Many of those features were available in the original WyzeCam, though. The big upgrade here is the rotation. There are several settings, like motion tracking and simple pan-and-scan, that work well enough alone or in concert to surveil an area, especially with the camera's wide 120-degree field of view. It isn't weatherproofed, so you'll have to keep it indoors, but the base is threaded for screws to allow for mounting. Maybe that means securing it on a rickety shelf, but you can also install the camera on the ceiling (there's a helpful setting to flip the footage 180 degrees so it appears right side up).

Of course, if you're looking for a camera to keep tabs on something really expensive or precious, you probably won't skimp out and pick the $30 security solution. Wyze's devices are cheap enough for low-stakes surveillance -- say, watching to make sure pets or kids don't get into places they aren't allowed.

The Cam Pan still musters a surprisingly robust feature set for the price. It records at a respectable 1080p, capturing surprisingly sharp and colorful footage. Recording in HD fills up the integrated 128MB storage quickly, though a microSD slot lets you expand that with up to 32GB cards. Six infrared lights help shoot in darkness up to about 30 feet, and the integrated speaker lets you talk (or yell) through the app at whomever's on the other end.

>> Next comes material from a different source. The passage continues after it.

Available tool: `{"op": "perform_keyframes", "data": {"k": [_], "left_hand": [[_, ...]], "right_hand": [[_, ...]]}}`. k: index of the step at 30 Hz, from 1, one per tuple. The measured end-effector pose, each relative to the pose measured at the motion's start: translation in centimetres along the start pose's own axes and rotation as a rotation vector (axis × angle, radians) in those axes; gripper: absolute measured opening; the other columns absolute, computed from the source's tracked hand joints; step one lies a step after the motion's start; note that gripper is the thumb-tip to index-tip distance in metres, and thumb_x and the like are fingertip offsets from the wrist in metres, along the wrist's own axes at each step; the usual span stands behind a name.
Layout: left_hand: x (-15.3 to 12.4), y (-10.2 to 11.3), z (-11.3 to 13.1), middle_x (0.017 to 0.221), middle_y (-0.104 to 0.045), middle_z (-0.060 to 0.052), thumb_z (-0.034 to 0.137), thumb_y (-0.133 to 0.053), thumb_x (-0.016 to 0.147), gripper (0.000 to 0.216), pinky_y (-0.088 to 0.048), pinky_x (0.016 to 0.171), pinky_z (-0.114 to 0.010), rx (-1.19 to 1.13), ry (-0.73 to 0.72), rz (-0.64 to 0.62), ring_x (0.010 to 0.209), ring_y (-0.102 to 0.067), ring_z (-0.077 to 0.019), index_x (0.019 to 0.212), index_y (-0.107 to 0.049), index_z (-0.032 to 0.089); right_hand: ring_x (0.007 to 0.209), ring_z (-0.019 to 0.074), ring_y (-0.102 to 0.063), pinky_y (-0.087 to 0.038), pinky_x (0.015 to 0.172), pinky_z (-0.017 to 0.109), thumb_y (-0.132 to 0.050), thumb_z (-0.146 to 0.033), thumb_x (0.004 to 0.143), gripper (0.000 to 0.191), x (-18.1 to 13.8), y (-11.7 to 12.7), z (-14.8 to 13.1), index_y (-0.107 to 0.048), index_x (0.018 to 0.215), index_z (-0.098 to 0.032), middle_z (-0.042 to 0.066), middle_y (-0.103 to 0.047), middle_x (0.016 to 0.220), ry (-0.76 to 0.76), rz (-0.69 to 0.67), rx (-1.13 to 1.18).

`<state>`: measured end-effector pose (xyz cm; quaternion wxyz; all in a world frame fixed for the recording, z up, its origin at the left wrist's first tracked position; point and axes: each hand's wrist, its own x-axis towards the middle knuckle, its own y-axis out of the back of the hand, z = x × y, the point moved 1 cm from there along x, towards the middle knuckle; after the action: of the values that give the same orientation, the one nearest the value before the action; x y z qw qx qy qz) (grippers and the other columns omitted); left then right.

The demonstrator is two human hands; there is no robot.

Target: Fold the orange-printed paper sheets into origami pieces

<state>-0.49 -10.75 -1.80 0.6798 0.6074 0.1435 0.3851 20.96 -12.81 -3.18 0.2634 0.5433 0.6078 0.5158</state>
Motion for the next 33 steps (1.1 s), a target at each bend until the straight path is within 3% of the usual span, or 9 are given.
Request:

The Cam Pan doesn't double as a smart home hub or Alexa speaker, differentiate people from pets or even work outdoors. But for the price of one of those more advanced security cameras, you could get two or three of Wyze's and cover more space. The Cam Pan's feature list is respectable, but it's the app's complex recording criteria that make this a more robust choice than its budget price would suggest.